● **Task requirements**: An exact copy of the listing below is needed, with no pictures in it.

· · · · · · ·

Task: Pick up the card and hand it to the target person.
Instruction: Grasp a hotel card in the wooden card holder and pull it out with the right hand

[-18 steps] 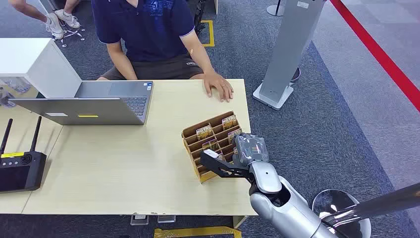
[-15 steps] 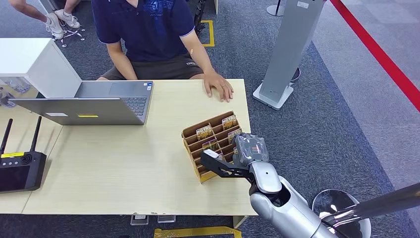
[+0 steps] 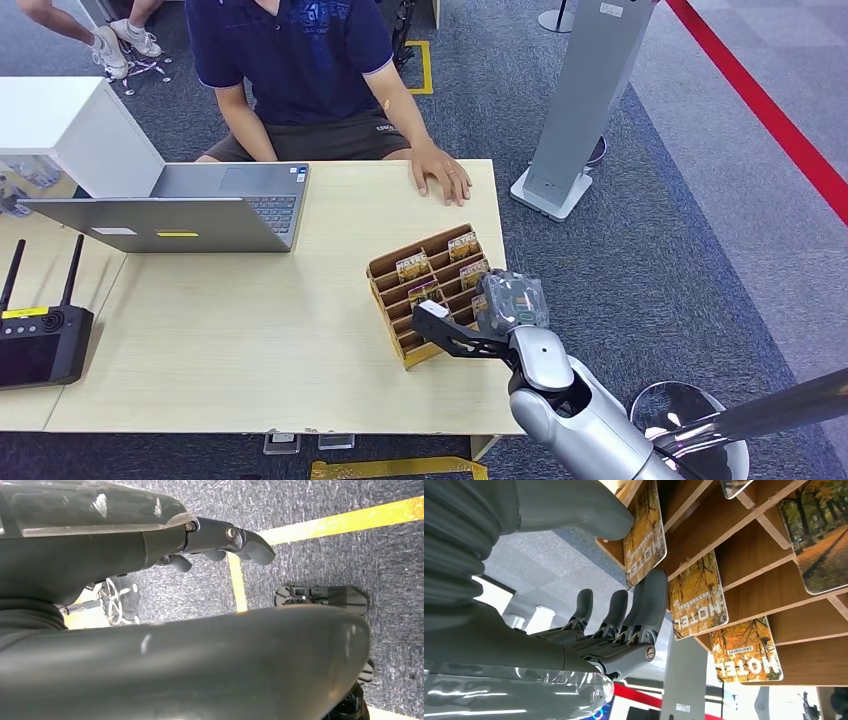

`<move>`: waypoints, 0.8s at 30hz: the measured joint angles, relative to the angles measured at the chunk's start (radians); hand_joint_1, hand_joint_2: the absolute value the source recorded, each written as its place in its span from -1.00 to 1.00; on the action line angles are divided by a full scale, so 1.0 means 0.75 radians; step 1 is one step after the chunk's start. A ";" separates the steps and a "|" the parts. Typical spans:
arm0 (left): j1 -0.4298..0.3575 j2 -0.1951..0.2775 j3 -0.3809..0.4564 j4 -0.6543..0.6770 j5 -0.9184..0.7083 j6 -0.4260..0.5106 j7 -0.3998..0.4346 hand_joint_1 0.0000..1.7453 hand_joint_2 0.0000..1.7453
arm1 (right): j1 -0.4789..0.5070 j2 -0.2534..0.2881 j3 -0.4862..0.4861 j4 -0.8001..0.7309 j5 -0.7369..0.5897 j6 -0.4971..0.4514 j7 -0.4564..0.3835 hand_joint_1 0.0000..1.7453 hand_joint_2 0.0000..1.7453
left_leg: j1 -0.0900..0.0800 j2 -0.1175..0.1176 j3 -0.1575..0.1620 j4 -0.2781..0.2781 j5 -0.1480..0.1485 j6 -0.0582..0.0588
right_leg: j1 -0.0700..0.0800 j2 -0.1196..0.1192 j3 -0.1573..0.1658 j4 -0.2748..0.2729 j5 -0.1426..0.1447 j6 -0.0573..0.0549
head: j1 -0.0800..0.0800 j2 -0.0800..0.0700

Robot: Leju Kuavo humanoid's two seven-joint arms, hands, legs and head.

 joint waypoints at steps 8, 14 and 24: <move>0.000 0.000 0.000 0.000 0.000 -0.007 -0.002 -1.00 -1.00 | 0.010 -0.005 -0.011 0.000 0.002 0.002 0.000 0.02 1.00 | 0.000 0.000 0.000 0.000 0.000 0.000 | 0.000 0.000 0.000 0.000 0.000 0.000 | 0.000 0.000; 0.000 0.000 0.000 0.000 -0.001 -0.008 -0.003 -1.00 -1.00 | 0.016 -0.006 -0.011 0.000 0.003 0.007 -0.001 0.05 1.00 | 0.000 0.000 0.000 0.000 0.000 0.000 | 0.000 0.000 0.000 0.000 0.000 0.000 | 0.000 0.000; 0.000 0.000 0.000 0.000 -0.007 -0.011 -0.003 -1.00 -1.00 | 0.023 -0.009 -0.011 0.000 0.003 0.010 -0.001 0.12 1.00 | 0.000 0.000 0.000 0.000 0.000 0.000 | 0.000 0.000 0.000 0.000 0.000 0.000 | 0.000 0.000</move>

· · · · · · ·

● **Written reply**:
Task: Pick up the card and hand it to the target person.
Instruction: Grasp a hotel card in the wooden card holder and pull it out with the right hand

[-18 steps] 
[-15 steps] 
[+0 steps] 

`<move>`: waypoints, 0.8s at 30hz: the measured joint angles, relative to the angles measured at the chunk's start (radians); hand_joint_1, hand_joint_2: the absolute value the source recorded, each written as its place in its span from -1.00 to 1.00; on the action line angles are divided by a full scale, so 1.0 means 0.75 radians; step 1 is one step after the chunk's start. A ";" separates the steps and a "|" the parts. Typical spans:
arm0 (left): j1 -0.4298..0.3575 j2 -0.1951..0.2775 j3 -0.3809..0.4564 j4 -0.6543..0.6770 j5 -0.9184..0.7083 j6 -0.4260..0.5106 j7 -0.3998..0.4346 hand_joint_1 0.0000..1.7453 hand_joint_2 0.0000..1.7453
arm1 (right): j1 -0.4789..0.5070 j2 -0.2534..0.2881 j3 -0.4862..0.4861 j4 -0.8001..0.7309 j5 -0.7369..0.5897 j6 -0.4971..0.4514 j7 -0.4564..0.3835 hand_joint_1 0.0000..1.7453 hand_joint_2 0.0000..1.7453
left_leg: j1 -0.0900..0.0800 j2 -0.1175..0.1176 j3 -0.1575..0.1620 j4 -0.2781..0.2781 j5 -0.1480..0.1485 j6 -0.0582..0.0588
right_leg: j1 -0.0700..0.0800 j2 -0.1196..0.1192 j3 -0.1573..0.1658 j4 -0.2748..0.2729 j5 -0.1426..0.1447 j6 -0.0573..0.0549
head: j1 -0.0800..0.0800 j2 -0.0800..0.0700

Robot: Leju Kuavo humanoid's two seven-joint arms, hands, legs and head.

 joint waypoints at steps 8, 14 and 24: <move>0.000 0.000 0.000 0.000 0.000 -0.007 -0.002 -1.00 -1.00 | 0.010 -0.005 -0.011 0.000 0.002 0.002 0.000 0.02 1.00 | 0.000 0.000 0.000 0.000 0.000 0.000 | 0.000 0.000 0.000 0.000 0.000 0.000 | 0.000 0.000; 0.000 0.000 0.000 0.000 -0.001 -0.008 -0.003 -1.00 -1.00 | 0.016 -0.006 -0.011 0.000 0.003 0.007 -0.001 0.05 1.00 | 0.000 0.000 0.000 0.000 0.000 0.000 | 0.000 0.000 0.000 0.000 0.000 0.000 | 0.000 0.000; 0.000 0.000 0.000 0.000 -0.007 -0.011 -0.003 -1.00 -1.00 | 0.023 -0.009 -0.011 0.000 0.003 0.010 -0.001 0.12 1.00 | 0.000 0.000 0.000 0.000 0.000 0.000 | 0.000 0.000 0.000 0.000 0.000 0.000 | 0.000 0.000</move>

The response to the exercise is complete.